New designs were fabricated via multimaterial 3D printing and potential applications of sequential particle release mechanisms were systematically explored.

Cephalopods including squid, cuttlefish, and octopus, have amazing camouflage capability due to responsive chromatophore organs on the skins. The major mechanical components of a chromatophore organ is a single pigment-containing chromatophore cell, and four to twenty four radially arranged muscle fibers. Under muscular fiber contraction, the chromatophore cells experience dramatic and rapid change in area during deformation, and therefore the pigment translocation. More interestingly, by selectively and sequentially expanding and retracting distinct groups of chromatophores, skin color can vary in a large range.

Inspired by this mechanism, artificial chromatophores were designed to achieve dramatic volume change and a unique sequential cell opening mechanism. The concepts of auxetic effect (i.e. negative Poisson’s ratio effect) and chiral geometry were used to design the innovative soft metamaterials. Auxetic materials are an unusual materials which expand in one direction when they are stretched in another direction. This unusual auxetic effect is due to the negative Poisson’s ratio.

Opposite to rubbery materials, auxetic material can have dramatic volume change and high resistance to shearing deformation. Recently, it was found that chiral geometry can generate auxetic effect via chirality-induced rotation. By tailoring the chiral geometry at two different levels, when loaded only in one direction the cells with different sizes in the new designs can open sequentially. The order of the cell opening can also be tuned via geometry and material combination. The new design concepts can be used in smart metamaterials for actuation, drug delivery and color change for camouflage.

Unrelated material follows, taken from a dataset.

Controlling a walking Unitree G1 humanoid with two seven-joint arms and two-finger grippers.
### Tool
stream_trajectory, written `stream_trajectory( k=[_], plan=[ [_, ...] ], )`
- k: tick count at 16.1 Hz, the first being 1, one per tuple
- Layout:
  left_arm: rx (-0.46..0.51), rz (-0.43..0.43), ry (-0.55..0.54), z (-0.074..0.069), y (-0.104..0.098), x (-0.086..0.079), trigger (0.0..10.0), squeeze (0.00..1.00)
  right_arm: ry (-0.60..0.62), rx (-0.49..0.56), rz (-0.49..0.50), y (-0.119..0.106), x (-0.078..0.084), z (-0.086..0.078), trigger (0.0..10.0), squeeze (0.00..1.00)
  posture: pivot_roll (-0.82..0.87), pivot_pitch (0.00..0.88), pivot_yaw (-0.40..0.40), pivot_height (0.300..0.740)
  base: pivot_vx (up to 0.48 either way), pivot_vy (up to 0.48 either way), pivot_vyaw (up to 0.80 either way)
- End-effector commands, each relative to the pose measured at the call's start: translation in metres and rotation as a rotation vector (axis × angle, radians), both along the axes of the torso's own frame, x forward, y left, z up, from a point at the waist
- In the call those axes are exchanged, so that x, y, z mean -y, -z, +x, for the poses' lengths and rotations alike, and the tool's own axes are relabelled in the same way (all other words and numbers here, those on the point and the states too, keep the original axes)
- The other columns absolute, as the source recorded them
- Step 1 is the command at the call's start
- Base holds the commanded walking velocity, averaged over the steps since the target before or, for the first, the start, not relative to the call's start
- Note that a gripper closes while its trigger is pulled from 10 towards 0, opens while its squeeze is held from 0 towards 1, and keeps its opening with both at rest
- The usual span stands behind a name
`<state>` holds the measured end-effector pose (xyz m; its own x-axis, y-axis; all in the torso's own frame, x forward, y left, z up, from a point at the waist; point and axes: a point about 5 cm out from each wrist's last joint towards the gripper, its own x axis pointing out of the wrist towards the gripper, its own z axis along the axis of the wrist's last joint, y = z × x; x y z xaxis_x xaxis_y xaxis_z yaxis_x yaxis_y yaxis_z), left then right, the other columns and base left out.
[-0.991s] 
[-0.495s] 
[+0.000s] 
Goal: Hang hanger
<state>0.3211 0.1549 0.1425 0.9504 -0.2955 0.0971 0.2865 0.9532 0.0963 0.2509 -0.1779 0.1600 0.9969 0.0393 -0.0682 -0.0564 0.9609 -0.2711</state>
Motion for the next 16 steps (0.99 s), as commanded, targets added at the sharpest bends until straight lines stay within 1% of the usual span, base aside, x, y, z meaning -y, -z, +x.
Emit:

The new materials designed have broad potential applications in designing biomedical scaffolds, bandages, drug reservoirs and stents, innovative foldable or deployable devices, smart responsive composites, actuators and sensors, and stretchable soft electronic materials. In this study, specimens of the new designs were fabricated via multi-material 3D printing. Potential applications of sequential particle release mechanisms were systematically explored. Another potential application in the conceptual design of “meta-chromatophores” for color changing was also studied.

This work was supported by a recent NSF/CAREER award to explore the mechanics of auxetic chiral metamaterials via innovative design and 3D printing. The fast development of 3D printing technology enables easy fabrication of designs with complicated geometry and materials combination. It provides a fast-prototyping tool. To prove the design concept, design motifs can be quickly printed and mechanical experiments can be performed to quantitatively evaluate the properties and behaviors of the new designs.